Wonderfully fragranced cow, yes. All the usual Bentley tropes are present and correct, with knurled bits, book-matched wood and leather slicked over every surface. There’s a hell of a lot of tech stuffed into the thing  – from night vision to the usual anti-crash sensor gubbins – but it’s not overwhelming, or even very obvious. I do, however, love some of the little tricks like the triple-rotating sat-nav screen (screen, triplet of clocks or solid wood) and the bum-shaking bass actuators under the seats. Silly, but fun. Special nod to the NAIM Audio stereo for being particularly fabulous. I’m not sure it approved of my Grime playlist, but boy, did it sound good.

Any caveats?

The car I drove was some months before production starts, so there were a couple of things still to sort. Little things like a tendency for the DSG to hunt a little at junction or on a hesitant throttle, or slightly sussurating rear window seals – but Bentley knew about the issues and will solve them before customers get their hands on them.
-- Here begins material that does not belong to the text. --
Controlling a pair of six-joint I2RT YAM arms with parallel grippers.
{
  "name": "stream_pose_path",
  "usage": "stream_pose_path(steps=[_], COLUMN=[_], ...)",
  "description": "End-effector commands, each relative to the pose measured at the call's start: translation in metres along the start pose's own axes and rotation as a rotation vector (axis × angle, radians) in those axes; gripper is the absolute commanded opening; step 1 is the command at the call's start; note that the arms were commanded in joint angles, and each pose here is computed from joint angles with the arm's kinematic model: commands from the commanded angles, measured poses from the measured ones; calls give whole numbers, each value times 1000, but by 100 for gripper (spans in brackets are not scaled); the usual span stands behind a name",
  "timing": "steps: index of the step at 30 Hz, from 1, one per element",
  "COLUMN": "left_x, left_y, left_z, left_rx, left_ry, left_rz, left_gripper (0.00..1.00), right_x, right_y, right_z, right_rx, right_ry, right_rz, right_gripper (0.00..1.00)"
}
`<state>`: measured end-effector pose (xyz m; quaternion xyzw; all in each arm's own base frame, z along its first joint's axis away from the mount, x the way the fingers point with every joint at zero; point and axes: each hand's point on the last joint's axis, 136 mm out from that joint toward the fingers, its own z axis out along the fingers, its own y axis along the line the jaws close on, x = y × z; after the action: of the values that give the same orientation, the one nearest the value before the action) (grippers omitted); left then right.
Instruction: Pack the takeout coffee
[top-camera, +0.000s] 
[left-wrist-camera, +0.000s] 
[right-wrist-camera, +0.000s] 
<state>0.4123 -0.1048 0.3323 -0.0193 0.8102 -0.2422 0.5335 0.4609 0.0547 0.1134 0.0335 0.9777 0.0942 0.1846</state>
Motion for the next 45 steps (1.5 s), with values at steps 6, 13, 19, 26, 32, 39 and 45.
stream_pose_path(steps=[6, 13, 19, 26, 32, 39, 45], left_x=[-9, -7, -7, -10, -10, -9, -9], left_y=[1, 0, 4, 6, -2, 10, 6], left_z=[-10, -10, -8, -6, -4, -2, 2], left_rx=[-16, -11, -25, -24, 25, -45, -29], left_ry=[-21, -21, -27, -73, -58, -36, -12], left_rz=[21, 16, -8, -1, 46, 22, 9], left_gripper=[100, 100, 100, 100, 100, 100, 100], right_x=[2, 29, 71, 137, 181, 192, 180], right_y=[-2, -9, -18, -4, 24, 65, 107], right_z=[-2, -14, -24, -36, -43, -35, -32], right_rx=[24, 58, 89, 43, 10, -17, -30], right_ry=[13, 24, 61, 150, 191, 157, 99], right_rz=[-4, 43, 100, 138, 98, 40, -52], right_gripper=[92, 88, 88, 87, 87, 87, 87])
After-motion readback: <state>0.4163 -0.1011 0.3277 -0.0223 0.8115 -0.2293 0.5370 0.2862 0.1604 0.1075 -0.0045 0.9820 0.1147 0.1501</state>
I’m guessing, but I’d also expect some variants later – albeit probably not for quite a while, given Bentley’s lack of need to kick out a new model every three months. So in 18-months/2yrs or so, we’ll probably see a 4.0-litre V8 in AWD and RWD guises (think the new Panamera’s engine – good for Chinese tax law), and a hybrid – again nicking bits from Porsche in the shape of the Panamera 4 E-Hybrid – with 340kW and 700Nm and 50 kms of EV range. I find it impossible to believe that in a few years there won’t be a ridiculously powerful SuperSport, either. And this time, there’s a chassis that can handle it.


The best bit about this new Continental GT isn’t that it’s a better sportscar than before. It’s the fact that it hasn’t forgotten what ‘Grand Tourer’ actually means. You can waft, and you can play. It’s not the most extreme version of either, but it walks a fine line between both, and walks it perfectly.

So what’s your verdict?

An outstanding GT. Perhaps definitive in its class. It doesn’t get much better. 9/10.